There’s also no reason to connect the attacks to the hundreds of people who joined the anti-violence march in Dallas, or in cities around the country this week. The Next Generation Action Network, which organized the march, has already condemned the shootings and called them “cowardly.” “I was right there when the shooting happened,” Dominique Alexander, the minister who leads the organization, told The New York Times. “They could have shot me.” The group will hold a press conference at 11 am Central time outside Dallas’s City Hall.
We don’t yet know who killed these five officers or why they did it. It was nonetheless a plainly coordinated and planned attack, seemingly targeting public officials. And that fact makes it an attack on the public, too. Police officers work for us, they are our representatives—which is precisely why police violence against black people is uniquely corrosive and must also be roundly decried, even still today.
Nothing about the horrific events in Dallas last night changes the reality that brought hundreds of people out to march in the first place, any more than the assassination of NYPD Officers Rafael Ramos and Wenjian Liu in 2014 changed the fact that Eric Garner’s killing was a crime against humanity. It is still sadly necessary to remind the nation and our law enforcement that black lives matter. It’s a despicable fact that the death toll in the Dallas attack appears to mark the second-largest loss of police life since 9/11. It is nonetheless still a despicable fact that police have killed 566 people in 2016 alone, according to The Guardian’s ongoing tally. It is nonetheless still a despicable fact that police unions, in particular, have worked mightily to stand in the way of transparency and accountability for those deaths.
Here’s the thing: The world is often more complicated than our political discourse accommodates. We are rarely allowed to use the word and in our politics, but it is surely useful this morning.

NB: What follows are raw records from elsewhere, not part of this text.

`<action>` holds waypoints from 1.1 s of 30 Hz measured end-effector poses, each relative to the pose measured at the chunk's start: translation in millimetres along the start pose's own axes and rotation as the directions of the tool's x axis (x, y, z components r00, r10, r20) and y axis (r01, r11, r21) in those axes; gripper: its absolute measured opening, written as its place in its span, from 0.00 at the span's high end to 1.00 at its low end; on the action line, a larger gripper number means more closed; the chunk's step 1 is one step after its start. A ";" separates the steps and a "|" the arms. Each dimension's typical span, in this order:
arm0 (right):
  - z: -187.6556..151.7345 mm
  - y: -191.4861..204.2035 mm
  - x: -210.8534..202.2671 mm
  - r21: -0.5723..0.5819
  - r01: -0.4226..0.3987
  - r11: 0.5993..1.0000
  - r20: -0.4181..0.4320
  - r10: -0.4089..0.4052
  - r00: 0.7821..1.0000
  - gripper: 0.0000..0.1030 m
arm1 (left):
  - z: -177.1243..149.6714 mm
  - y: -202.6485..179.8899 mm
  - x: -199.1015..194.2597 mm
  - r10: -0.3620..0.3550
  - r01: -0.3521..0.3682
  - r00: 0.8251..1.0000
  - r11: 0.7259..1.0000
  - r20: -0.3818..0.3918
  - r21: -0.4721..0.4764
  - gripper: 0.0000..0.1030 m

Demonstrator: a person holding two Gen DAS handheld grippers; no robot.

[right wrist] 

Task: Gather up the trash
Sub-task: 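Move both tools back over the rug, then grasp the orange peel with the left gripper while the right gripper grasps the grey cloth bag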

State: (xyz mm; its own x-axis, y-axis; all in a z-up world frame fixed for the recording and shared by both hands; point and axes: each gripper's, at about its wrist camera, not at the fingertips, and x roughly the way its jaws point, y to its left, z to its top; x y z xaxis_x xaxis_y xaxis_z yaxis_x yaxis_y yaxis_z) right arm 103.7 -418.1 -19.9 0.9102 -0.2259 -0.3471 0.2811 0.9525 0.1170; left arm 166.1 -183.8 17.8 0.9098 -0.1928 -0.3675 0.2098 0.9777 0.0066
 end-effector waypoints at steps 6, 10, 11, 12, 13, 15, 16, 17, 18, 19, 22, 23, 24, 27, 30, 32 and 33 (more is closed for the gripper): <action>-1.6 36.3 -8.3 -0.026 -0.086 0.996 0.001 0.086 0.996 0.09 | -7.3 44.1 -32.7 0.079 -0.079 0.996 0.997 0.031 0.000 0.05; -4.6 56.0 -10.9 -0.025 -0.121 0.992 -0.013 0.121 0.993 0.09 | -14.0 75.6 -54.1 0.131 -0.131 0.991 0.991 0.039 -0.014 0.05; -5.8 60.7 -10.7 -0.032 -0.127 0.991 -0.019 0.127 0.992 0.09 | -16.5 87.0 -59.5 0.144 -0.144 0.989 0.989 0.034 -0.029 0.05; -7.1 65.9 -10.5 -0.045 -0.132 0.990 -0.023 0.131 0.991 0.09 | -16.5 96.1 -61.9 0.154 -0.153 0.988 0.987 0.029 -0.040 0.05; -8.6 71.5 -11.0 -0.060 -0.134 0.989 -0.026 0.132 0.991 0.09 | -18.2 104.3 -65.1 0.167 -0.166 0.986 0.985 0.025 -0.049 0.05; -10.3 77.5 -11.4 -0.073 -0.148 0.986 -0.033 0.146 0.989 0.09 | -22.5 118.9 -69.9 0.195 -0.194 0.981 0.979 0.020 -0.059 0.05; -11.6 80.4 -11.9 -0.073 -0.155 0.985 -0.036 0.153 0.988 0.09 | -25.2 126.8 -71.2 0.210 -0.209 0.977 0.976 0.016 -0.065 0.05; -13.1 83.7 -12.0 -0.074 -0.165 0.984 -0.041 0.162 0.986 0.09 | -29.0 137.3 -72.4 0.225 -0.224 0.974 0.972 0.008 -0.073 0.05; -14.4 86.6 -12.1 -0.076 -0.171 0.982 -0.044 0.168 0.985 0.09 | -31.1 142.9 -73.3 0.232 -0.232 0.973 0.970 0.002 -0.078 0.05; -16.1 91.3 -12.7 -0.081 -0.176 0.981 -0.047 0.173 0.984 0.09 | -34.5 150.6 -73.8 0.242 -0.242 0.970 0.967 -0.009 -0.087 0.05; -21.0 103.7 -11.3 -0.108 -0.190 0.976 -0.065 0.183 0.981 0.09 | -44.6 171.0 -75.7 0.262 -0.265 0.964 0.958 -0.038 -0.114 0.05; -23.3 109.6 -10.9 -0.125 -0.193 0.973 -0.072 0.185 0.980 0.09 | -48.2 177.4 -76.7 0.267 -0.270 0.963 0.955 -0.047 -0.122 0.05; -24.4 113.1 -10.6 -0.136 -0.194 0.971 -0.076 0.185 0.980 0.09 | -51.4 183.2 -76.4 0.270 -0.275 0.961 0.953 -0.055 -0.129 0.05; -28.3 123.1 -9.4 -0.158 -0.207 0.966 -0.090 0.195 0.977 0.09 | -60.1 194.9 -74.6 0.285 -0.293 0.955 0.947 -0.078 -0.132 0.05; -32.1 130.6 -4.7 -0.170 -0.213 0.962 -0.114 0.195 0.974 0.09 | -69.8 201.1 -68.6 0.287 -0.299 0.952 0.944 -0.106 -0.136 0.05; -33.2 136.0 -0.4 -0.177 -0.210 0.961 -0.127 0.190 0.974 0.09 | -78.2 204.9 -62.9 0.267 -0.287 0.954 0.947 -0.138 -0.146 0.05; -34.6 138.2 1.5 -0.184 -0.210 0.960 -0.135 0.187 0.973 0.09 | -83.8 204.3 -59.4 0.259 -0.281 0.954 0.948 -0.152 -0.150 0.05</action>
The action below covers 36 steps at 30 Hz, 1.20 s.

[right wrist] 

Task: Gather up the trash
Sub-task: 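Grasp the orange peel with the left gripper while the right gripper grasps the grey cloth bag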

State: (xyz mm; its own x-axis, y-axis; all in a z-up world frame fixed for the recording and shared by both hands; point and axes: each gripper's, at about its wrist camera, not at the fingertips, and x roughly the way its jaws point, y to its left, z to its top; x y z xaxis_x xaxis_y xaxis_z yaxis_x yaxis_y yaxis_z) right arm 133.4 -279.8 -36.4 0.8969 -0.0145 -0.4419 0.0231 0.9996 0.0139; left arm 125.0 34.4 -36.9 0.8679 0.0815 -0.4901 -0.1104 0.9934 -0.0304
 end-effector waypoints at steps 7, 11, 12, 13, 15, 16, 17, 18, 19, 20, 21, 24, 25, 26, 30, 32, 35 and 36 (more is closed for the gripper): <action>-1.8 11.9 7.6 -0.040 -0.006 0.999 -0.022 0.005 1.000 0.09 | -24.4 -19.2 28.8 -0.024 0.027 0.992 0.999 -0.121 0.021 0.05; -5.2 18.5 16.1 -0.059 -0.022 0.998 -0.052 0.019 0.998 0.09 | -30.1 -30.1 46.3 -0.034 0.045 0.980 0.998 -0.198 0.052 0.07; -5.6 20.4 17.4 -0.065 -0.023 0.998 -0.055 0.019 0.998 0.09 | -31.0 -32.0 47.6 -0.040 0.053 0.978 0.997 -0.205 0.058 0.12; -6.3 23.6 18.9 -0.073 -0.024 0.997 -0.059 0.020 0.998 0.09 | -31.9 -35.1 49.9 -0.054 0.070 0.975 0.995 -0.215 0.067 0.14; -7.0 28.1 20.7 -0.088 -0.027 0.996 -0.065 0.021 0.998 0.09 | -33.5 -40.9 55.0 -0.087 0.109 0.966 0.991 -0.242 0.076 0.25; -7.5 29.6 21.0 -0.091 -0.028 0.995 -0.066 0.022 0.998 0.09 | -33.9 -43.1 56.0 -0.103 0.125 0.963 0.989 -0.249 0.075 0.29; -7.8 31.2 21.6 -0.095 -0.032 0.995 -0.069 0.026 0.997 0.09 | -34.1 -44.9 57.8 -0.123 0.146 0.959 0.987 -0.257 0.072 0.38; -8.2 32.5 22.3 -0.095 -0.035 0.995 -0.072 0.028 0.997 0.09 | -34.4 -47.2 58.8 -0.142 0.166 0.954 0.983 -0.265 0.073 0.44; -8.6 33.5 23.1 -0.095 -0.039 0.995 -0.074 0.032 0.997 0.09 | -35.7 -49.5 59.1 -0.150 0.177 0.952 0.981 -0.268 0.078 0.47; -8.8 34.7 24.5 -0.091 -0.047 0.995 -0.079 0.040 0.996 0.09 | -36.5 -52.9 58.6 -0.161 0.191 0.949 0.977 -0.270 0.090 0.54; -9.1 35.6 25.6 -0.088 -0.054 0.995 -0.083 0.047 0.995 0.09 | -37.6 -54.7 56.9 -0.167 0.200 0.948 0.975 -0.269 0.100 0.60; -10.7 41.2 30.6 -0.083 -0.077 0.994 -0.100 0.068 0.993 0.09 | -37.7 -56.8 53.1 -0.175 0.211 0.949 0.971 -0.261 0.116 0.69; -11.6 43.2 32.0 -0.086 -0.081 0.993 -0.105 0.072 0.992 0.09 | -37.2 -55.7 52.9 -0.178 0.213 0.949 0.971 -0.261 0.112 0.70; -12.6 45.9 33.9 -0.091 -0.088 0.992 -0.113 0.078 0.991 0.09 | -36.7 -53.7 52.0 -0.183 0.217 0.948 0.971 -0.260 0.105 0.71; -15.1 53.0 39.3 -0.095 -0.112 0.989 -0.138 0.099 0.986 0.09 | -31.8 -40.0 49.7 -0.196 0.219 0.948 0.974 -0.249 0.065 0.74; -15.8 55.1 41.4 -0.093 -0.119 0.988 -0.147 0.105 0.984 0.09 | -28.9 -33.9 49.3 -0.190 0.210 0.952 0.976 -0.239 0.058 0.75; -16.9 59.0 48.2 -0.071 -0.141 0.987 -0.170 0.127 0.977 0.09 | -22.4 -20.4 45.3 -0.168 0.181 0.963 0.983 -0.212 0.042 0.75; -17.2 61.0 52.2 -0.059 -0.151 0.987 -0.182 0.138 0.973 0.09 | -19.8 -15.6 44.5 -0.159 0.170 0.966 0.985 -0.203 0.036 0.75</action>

We can and must condemn and organize against violence in all its forms—both violence against public servants and violence that public servants direct at us; acts of terrorism and state-sanctioned acts of war; hate crimes directed at a community of people and personal disputes that turn deadly due to the omnipresence of guns. What unifies all of this death is the grim reality that America is a horribly violent place. And if Dallas changes anything about the movement for black lives, it is only to remind us that in order to truly ensure black lives are valued, we will have to confront the broader culture of violence that has long gripped this nation.